His parishioners might hear tales of his father’s doings, but nobody repeated a word to him. After all, there was nothing he could do. He had spent most of his life trying to get his father to act reasonably—respectability and responsibility were beyond hope, but the man could have aspired to reason—and failed at every turn.
It was a hot day, and Ben shed his coat before he had gotten a quarter of the way around the lake. The path was steep in places, rocky in others, and familiar throughout. It was much easier to reach the grange from the other side, from Keswick or wherever his father’s many admirers disembarked from the stagecoaches they had taken to visit the old man. So very many admirers. And creditors, acolytes, partners in failed business ventures, spurned lovers, illegitimate children, legitimate children, and prospective lovers.
The grange had seldom been empty.
He paused halfway up the crag, in a place where a few convenient boulders made a place to look down at the lake and eat the sandwich Mrs. Winston had wrapped for him. He had always felt that at this elevation everything looked manageable. His father had written a dozen or so poems about the wild beauty of the lakes and mountains, but for Ben, all the wildness was confined indoors. Out here, high above the village, Ben could very well believe that all he had to do was walk the distance from the grange to the orderly white buildings of Kirkby Barton and find safety.
Which wasn’t to say that his father’s house was precisely unsafe. Everyone was perfectly kind. He might have had to forage in the woods for mushrooms to eat and the roof might have perpetually leaked in the attic room he shared with his brothers, but nobody wanted to harm him, at least. The general sentiment among Alton Sedgwick’s disciples was that the Sedgwick children were beautiful and picturesque, much like the sheep that dotted the hills. Ben and his brothers had a handful of mortifying poems written about them, not that anyone had seen fit to ask for their permission.
Alton Sedgwick hadn’t had much to do with his children beyond siring them and sometimes conscripting one of his friends to serve as occasional tutor. But none of Ben’s resentment had to do with that. What fueled Ben’s bitterness was how little his father had prepared them to live in any way other than his own mode of living—scrounging, scraping, borrowing, occasionally cheating.
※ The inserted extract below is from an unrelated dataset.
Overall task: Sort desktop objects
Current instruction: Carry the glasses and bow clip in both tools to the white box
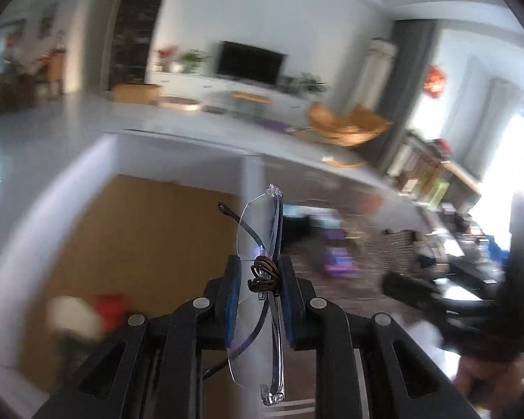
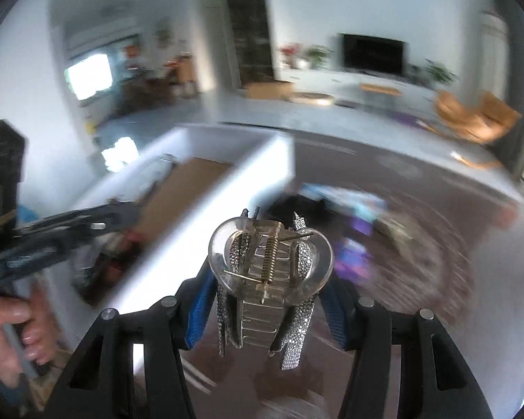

If any of the Sedgwick boys wanted a more commonplace life, it had been up to them to figure it out on their own.
He finished his sandwich, drained his flask of cider, and continued up the hill until the path curved and he saw Fellside Grange, with its ivy-covered gray stone and the mullioned windows that were scattered across the front with no apparent rhyme or reason. He hesitated there, wanting to enjoy the last few moments of the house still seeming benign, wanting to preserve his sanity for that extra half minute.
His father answered the door himself, and then seemed surprised to find a person standing on his doorstep, as if he had forgotten how doors and knocking worked.
“Father,” Ben said.
“Good God, is that you, Benedict?”
Ben wanted to protest that he didn’t visit so very seldom—he had been here twice since Easter, he was quite certain. Instead he stepped into the house and pasted on the smile he used when the sexton was being difficult. “My housekeeper made you a tart.” He produced the dish from his satchel and placed it on top of a stack of books, which seemed the only available flat surface. “So I thought I’d pay a visit.”
“I’m glad you did,” Ben’s father said. “I’m quite alone.” He hated being alone; after all, he had written an entire sonnet on the theme of solitude. “Norton and his—ah—lady friend have gone traipsing through the hills and I haven’t seen them since last night.”
Ben widened his eyes in alarm. “Do you need help assembling a search party, Father?”
“A what? No, no, they’re sleeping beneath the stars, my boy. And stop calling me Father. You know I can’t stand it.” Ben did know, which might have partly been why he reverted to using the title. “Now sit down and we’ll see if we can find something to feed you with.”